Casey seeks help from Maurice, a demonologist, because when someone in a horror film Googles “cursed box what do I do,” the answer is always “eccentric expert with a semi-functional moral compass.” Maurice, however, doesn’t answer his calls at first. Perhaps he saw the script.

By the time Casey corners him at home, Maurice finally shares the rules of the curse: the demon must claim a certain number of lives, and can only be trapped back in the box through a ritual—but only if no piece of the demon is left outside. The fact that the movie screams this condition at you is a sure sign it’ll be ignored in the third act like a fire exit in a slasher flick.

Maurice also suggests running away, which is the most rational line in the film.


Everyone Ignores Red Flags, The Movie Continues

Casey doesn’t run. Instead he investigates the previous owner of the Jack-in-the-box—the poor husband from the opening scene. The man confirms that the demon killed his wife and nobody believed him. Apparently, in this universe, “my wife was killed by a jack-in-the-box demon” does not hold up well in court.

Casey’s boss, Rachel, unimpressed by his talk of demons and visions, fires him for being weird. It’s hard to argue with her. If your employee is sleep-deprived, morbidly obsessed with one object, and keeps mentioning curses to customers, HR will have thoughts.

Lisa, who used to think Casey was sweet, now thinks he’s dangerously unwell. Their argument is meant to be dramatic.

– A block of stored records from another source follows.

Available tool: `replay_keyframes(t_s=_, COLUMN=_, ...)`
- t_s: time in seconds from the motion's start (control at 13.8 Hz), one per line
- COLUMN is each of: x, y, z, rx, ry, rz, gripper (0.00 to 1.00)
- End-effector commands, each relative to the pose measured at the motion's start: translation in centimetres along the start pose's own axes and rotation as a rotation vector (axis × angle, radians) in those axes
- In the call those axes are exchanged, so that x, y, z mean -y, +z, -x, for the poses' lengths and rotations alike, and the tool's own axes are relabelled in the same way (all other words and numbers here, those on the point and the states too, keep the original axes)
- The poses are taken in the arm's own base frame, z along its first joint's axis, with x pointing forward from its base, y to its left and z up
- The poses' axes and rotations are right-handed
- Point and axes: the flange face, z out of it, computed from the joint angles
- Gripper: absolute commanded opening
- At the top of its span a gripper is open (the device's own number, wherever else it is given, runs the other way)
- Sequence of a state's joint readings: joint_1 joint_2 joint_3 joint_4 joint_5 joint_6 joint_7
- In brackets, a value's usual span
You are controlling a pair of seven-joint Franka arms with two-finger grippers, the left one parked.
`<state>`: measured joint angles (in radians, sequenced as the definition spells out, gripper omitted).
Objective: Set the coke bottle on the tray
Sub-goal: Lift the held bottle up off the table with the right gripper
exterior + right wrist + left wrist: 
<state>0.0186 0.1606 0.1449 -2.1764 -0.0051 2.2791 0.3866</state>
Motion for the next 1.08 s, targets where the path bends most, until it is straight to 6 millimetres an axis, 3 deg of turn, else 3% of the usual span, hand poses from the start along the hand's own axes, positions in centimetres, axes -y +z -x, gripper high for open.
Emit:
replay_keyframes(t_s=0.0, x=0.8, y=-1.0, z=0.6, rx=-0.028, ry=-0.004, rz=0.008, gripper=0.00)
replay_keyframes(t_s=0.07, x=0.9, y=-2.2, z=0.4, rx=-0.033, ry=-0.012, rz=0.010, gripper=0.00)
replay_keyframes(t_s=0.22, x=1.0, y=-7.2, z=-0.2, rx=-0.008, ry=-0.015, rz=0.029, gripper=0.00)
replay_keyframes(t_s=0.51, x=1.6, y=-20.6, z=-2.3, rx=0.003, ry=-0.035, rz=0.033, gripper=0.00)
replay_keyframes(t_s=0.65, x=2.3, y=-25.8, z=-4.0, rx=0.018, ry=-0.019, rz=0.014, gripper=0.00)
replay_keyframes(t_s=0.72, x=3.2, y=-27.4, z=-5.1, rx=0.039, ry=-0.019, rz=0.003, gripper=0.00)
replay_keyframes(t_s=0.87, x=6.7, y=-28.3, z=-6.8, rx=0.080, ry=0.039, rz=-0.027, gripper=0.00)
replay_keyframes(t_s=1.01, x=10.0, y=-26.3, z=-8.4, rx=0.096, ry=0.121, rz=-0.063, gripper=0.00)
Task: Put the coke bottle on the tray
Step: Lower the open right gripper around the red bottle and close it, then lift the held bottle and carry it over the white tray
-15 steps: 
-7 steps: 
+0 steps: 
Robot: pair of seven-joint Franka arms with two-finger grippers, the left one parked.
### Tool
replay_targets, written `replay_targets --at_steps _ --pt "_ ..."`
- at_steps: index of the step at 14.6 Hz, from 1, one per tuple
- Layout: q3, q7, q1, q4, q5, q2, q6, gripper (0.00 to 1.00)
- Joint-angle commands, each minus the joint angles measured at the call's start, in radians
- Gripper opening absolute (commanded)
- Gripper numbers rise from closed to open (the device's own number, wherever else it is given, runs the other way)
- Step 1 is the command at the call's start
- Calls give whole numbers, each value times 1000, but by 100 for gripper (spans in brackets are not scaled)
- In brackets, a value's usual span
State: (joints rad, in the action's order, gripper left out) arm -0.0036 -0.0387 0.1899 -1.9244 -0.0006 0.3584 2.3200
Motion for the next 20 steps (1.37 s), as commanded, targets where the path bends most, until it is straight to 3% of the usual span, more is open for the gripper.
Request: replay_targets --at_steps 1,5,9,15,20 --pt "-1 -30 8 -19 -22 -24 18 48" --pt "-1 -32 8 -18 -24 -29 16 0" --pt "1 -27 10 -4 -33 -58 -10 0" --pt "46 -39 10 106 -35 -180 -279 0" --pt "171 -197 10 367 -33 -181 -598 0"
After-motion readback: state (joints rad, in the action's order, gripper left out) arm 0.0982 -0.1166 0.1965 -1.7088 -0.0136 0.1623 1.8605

Mostly, it’s just another scene of everyone refusing to believe the extremely believable idea that the creepy clown box that keeps appearing everywhere might actually be a problem.


Final Fight: Jacked Up but Still Half-Baked

Naturally, everything converges back at the museum. The demon goes on a mini-rampage, devours Rachel, and goes after Lisa. Casey arrives in time to rescue Lisa and wrestle with the demon in a climax that feels like someone staged a boss fight in an empty gift shop.

He manages to shove Jack back into the box and slam the lid, saving the day—almost. One of the demon’s claws breaks off and remains outside the box. Remember Maurice’s warning? Of course you do. The script certainly did. The police arrive just in time to see a panicked young man, a bunch of missing people, and a suspiciously occult-looking box. They do the sensible genre thing and arrest Casey for murder.

Lisa swears she’ll testify for him. The authorities politely decide to ignore the woman who just survived a nightmare clown and instead believe the more reasonable theory: that this exhausted antiques clerk personally killed multiple people and hid their bodies using, presumably, museum magic.

Lisa takes it upon herself to finish the job by burying the box, because that always works out great in folklore. But because the claw is still out, the demon is technically still free. Just as Casey, during interrogation, realizes what that crime-scene photo of the claw means, Jack pops out underground and eats Lisa too.

And with that, the film somehow manages to fridge the one sympathetic character and leave the demon intact for a sequel. Ambitious, in a bleak way.


Jack-Off Horror

In the end, The Jack in the Box is a film built around a single halfway decent monster design and an ocean of missed potential. The pacing is sluggish, the scares are predictable, and the characters consistently make choices that suggest they’ve never seen a horror movie, or perhaps a functioning brain.

It’s not aggressively awful; it’s worse than that—it’s aggressively mediocre. A movie about a cursed children’s toy should at least be deranged fun. Instead, it’s like watching someone slowly read the instruction manual for a haunted music box and occasionally shouting “Boo!” at you from the footnotes.

If you have a burning desire to see a demonic clown pop out of a box, kill people in a museum, and still somehow make you check your phone, this one’s for you. Everyone else? Maybe leave this Jack buried.